TASK DIRECTIONS:
Below are some records. Write out exactly their lines from the one with "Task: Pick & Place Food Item" through the one with "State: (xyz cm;", and leave the pictures behind.

^^^^^^^^

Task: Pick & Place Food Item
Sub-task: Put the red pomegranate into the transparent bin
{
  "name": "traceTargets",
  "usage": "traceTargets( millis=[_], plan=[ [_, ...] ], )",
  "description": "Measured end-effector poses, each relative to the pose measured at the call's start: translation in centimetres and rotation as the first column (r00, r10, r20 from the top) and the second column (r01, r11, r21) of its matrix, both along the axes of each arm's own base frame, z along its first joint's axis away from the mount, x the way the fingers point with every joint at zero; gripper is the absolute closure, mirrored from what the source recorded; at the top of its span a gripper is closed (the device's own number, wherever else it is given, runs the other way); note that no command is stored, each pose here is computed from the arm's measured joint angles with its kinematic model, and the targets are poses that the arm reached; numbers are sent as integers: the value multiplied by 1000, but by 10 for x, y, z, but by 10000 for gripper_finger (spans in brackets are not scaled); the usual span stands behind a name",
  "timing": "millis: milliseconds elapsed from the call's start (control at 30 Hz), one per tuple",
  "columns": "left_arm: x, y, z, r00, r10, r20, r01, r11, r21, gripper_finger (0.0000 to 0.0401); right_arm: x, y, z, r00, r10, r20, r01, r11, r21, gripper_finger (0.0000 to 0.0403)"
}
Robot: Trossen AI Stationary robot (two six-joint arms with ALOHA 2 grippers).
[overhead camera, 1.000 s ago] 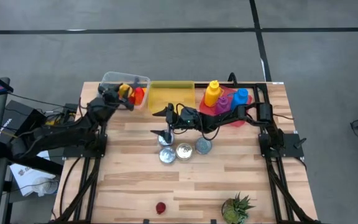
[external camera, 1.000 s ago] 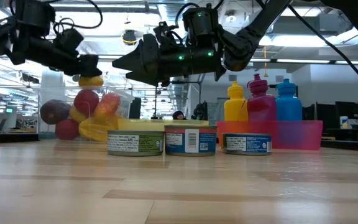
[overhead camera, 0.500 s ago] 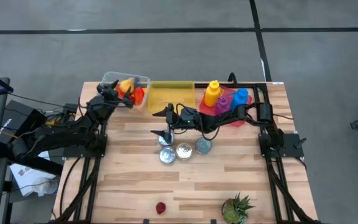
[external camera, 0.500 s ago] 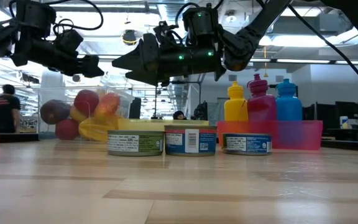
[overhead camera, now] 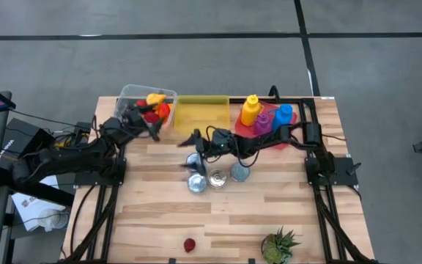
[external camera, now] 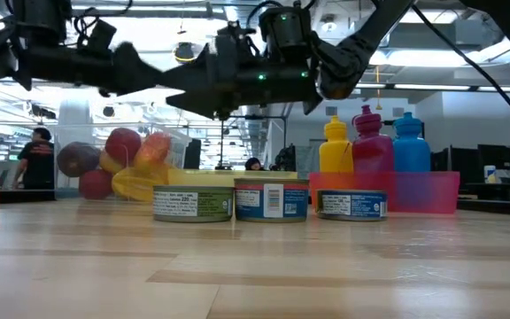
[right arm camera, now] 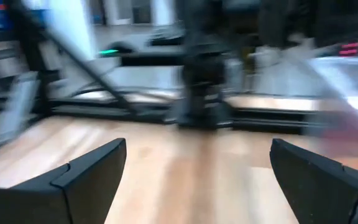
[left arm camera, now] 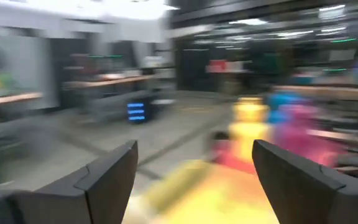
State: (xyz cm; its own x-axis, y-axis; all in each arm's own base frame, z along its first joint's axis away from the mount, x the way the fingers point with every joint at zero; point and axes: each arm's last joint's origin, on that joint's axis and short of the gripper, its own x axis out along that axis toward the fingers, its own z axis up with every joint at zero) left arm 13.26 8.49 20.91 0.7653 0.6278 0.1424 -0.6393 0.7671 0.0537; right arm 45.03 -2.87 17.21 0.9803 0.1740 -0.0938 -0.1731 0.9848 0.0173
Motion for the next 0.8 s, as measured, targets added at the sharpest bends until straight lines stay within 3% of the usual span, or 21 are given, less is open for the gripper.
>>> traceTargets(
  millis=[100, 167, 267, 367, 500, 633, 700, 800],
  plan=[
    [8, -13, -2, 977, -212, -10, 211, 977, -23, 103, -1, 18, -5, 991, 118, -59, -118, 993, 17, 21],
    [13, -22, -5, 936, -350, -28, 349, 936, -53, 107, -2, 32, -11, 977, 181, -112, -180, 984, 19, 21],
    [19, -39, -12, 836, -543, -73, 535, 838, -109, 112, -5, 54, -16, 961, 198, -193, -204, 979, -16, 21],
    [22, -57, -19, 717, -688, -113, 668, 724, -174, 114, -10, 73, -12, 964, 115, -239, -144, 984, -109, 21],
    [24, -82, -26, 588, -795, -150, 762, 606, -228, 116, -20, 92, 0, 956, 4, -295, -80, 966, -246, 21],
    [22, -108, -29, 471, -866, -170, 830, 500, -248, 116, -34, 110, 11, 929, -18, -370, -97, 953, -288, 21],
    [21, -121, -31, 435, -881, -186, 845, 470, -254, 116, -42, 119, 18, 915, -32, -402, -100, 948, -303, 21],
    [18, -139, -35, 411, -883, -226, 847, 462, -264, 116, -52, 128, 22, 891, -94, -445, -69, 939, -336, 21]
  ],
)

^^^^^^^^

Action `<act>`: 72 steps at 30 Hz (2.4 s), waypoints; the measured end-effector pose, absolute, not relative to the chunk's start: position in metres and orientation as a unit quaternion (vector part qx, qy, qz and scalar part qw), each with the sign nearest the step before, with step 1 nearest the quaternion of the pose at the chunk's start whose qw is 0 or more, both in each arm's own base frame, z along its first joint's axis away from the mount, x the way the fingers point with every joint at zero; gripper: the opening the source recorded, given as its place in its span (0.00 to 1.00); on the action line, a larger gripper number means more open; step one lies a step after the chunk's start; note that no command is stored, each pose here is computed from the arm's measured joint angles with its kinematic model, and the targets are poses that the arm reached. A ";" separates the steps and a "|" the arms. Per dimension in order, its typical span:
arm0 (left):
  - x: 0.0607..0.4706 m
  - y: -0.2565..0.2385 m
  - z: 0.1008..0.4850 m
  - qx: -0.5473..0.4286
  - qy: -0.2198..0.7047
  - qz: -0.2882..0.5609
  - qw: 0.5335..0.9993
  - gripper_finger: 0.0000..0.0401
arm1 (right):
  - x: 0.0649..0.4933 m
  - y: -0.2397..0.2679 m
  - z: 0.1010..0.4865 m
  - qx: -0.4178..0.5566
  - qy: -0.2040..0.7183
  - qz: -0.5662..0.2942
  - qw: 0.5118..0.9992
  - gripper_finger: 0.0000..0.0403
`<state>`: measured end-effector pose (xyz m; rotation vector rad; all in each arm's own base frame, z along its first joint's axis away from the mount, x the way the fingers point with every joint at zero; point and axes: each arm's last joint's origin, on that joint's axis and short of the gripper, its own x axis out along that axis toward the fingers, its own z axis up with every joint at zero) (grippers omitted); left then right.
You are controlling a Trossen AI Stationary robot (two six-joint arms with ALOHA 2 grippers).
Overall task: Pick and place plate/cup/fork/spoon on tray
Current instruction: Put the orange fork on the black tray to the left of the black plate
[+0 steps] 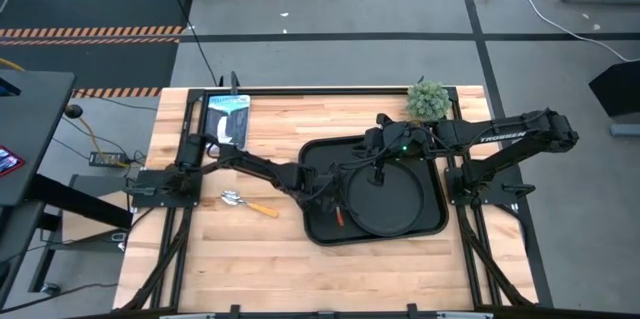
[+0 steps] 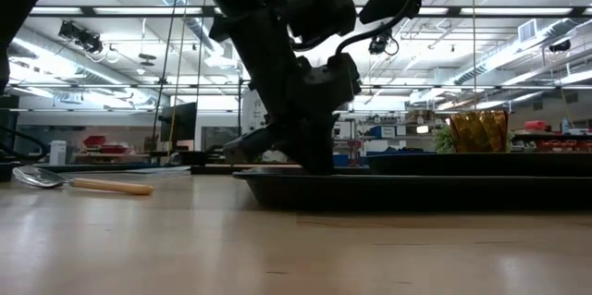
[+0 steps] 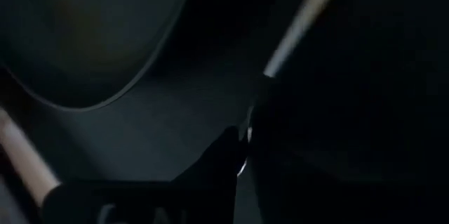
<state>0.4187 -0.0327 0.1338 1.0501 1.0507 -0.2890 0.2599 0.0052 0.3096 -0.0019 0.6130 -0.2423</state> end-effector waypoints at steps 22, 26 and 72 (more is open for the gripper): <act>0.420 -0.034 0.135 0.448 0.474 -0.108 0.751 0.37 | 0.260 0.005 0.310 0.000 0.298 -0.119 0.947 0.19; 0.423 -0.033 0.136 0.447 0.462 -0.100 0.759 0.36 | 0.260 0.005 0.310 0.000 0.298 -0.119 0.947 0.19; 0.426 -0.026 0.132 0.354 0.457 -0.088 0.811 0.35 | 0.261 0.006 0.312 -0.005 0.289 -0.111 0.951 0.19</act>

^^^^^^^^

OUTPUT:
Task: Pick & Place Food Item
Sub-task: Put the red pomegranate into the transparent bin
{
  "name": "traceTargets",
  "usage": "traceTargets( millis=[_], plan=[ [_, ...] ], )",
  "description": "Measured end-effector poses, each relative to the pose measured at the call's start: translation in centimetres and rotation as the first column (r00, r10, r20 from the top) and the second column (r01, r11, r21) of its matrix, both along the axes of each arm's own base frame, z along its first joint's axis away from the mount, x the way the fingers point with every joint at zero; gripper is the absolute closure, mirrored from what the source recorded; at the top of its span a gripper is closed (the device's own number, wherever else it is given, runs the other way); note that no command is stored, each pose here is computed from the arm's measured joint angles with its kinematic model, and the targets are poses that the arm reached; numbers are sent as integers: the value multiplied by 1000, but by 10 for x, y, z, but by 10000 for gripper_finger (spans in brackets are not scaled); the usual span stands behind a name",
  "timing": "millis: milliseconds elapsed from the call's start (control at 30 Hz), one per tuple",
  "columns": "left_arm: x, y, z, r00, r10, r20, r01, r11, r21, gripper_finger (0.0000 to 0.0401); right_arm: x, y, z, r00, r10, r20, r01, r11, r21, gripper_finger (0.0000 to 0.0403)"
}
Robot: Trossen AI Stationary robot (two six-joint arms with ALOHA 2 grippers).
[overhead camera, 1.000 s ago] 
[external camera, 1.000 s ago] 
[overhead camera, 0.500 s ago] 
[external camera, 0.500 s ago] 
[overhead camera, now] 
[external camera, now] 
[right arm camera, now] 
[left arm camera, now] 
State: (xyz cm; its own x-axis, y-axis; all in each arm's own base frame, z along its first joint's axis away from the mount, x the way the fingers point with every joint at zero; point and axes: each arm's last joint's origin, on that joint's axis and short of the gripper, its own x axis out along that axis toward the fingers, its own z axis up with every joint at zero) left arm 13.26 8.49 20.91 0.7653 0.6278 0.1424 -0.6393 0.7671 0.0537; right arm 45.03 -2.87 17.21 0.9803 0.1740 -0.0938 -0.1731 0.9848 0.0173

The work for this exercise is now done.